• _DATA PROVIDED_:

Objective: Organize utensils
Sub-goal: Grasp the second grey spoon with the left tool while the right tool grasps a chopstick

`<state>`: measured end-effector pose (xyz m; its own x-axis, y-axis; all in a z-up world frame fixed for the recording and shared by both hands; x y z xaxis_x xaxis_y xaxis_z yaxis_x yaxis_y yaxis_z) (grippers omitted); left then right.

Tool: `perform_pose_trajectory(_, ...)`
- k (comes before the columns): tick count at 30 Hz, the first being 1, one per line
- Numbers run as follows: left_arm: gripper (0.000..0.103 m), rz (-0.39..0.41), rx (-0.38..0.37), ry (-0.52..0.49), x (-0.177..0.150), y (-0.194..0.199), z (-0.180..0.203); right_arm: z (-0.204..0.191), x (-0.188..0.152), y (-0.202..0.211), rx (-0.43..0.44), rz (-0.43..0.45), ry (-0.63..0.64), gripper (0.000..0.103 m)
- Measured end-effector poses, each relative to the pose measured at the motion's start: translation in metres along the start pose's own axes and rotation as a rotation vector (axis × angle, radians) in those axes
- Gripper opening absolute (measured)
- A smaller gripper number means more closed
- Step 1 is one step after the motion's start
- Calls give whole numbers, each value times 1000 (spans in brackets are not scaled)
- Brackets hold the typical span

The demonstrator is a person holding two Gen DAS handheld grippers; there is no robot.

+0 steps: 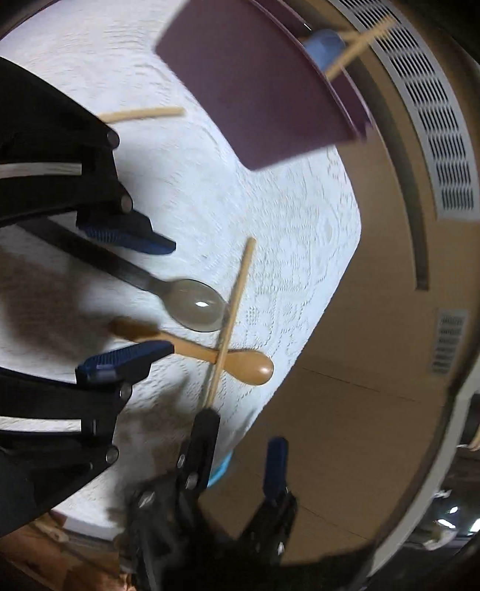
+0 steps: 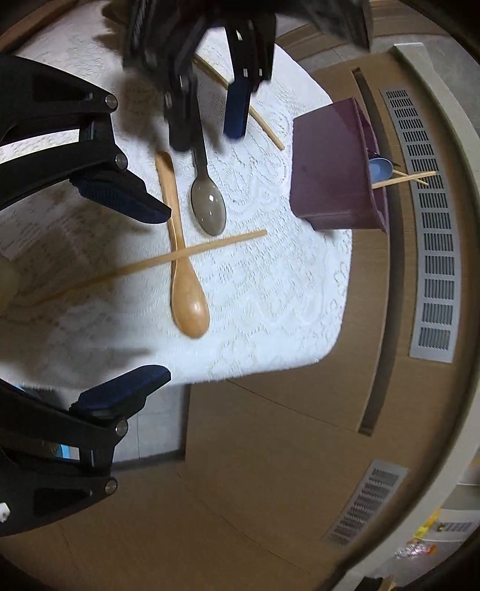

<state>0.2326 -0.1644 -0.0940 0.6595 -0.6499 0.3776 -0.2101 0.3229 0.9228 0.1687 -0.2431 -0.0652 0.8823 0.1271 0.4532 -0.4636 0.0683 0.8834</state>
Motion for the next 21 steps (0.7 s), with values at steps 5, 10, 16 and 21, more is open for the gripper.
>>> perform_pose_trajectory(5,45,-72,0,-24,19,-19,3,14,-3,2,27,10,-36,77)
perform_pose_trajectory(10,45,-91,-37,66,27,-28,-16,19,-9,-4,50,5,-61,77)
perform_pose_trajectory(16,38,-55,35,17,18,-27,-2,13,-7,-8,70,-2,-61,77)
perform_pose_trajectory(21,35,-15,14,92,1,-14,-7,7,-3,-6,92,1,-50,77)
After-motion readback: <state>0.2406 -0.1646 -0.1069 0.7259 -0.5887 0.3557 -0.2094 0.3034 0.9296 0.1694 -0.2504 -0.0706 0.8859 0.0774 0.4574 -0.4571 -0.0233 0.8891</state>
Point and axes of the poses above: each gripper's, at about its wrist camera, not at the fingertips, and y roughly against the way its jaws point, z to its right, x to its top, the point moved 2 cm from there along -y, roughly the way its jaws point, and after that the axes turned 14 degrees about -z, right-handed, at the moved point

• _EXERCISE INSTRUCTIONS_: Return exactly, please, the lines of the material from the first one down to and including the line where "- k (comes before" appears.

• _RESPONSE TO THIS TASK_:
Objective: Organize utensils
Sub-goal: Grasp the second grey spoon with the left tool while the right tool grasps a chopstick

`<state>`: measured end-effector pose (xyz m; its own x-axis, y-axis; all in a z-up world frame fixed for the recording and shared by both hands; x y z xaxis_x xaxis_y xaxis_z yaxis_x yaxis_y yaxis_z) (grippers omitted); left then right.

Tool: `perform_pose_trajectory(_, ...)`
- k (comes before the columns): tick count at 30 Hz, the first being 1, one per line

Work on this exercise is finished.